* **Exercise details**
Report only how many lines below include "would".

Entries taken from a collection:
^^^^^^^^

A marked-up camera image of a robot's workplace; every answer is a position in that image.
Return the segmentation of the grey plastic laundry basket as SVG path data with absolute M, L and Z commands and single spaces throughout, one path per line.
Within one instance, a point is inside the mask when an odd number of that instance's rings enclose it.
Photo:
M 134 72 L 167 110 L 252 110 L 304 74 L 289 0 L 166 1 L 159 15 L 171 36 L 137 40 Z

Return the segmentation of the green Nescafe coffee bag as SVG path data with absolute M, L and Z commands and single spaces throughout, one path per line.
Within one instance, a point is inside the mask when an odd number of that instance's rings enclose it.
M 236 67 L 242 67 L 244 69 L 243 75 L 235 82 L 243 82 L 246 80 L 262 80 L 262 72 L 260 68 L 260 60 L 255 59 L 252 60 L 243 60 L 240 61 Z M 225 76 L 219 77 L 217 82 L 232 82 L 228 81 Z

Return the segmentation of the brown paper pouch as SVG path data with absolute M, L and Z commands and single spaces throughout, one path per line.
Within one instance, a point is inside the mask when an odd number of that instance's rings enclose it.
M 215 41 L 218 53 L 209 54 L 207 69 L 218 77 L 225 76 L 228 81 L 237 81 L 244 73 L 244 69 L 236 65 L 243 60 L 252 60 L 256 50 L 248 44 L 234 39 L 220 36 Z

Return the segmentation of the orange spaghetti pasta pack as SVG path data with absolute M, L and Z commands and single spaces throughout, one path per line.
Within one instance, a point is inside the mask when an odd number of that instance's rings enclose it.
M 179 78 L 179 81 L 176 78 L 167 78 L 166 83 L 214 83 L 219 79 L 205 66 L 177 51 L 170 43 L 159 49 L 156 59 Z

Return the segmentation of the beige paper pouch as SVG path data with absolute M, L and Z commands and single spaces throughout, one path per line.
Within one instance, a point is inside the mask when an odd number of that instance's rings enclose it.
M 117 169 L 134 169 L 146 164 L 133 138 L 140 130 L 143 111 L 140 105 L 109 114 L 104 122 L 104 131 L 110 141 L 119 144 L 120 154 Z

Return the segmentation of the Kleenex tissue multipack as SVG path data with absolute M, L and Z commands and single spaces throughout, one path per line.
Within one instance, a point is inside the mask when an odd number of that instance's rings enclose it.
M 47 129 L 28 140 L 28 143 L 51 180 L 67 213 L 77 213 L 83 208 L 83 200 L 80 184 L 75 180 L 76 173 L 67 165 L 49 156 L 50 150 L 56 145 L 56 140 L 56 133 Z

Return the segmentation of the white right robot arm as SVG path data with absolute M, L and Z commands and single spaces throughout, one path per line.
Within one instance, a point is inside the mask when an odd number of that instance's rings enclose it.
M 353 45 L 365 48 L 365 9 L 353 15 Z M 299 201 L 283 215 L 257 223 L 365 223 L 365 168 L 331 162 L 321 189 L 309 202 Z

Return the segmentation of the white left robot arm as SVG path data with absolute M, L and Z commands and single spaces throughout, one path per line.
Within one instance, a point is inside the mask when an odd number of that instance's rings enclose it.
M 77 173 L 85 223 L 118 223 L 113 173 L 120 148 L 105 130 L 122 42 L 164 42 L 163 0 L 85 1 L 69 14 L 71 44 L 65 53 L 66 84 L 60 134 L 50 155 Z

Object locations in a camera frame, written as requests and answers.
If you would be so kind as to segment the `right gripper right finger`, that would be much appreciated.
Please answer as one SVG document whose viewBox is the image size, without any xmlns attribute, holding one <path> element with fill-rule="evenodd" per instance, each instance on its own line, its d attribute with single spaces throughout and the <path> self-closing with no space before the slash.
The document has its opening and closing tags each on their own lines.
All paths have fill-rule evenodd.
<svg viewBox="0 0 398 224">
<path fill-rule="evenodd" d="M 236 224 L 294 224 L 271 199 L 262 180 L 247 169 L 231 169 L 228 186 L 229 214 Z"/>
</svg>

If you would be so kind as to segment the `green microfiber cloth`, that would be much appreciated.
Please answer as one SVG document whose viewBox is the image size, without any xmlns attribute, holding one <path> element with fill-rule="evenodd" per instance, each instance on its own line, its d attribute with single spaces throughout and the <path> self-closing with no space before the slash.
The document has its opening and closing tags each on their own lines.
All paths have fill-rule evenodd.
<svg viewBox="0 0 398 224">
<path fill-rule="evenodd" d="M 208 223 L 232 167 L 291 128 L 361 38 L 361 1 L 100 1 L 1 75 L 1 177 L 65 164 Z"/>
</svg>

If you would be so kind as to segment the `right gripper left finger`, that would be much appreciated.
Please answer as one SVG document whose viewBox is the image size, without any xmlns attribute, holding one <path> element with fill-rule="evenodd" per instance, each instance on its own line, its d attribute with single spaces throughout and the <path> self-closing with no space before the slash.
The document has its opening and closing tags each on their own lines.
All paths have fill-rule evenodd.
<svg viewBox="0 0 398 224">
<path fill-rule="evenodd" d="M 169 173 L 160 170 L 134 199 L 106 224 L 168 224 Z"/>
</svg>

^^^^^^^^

* **Answer below**
3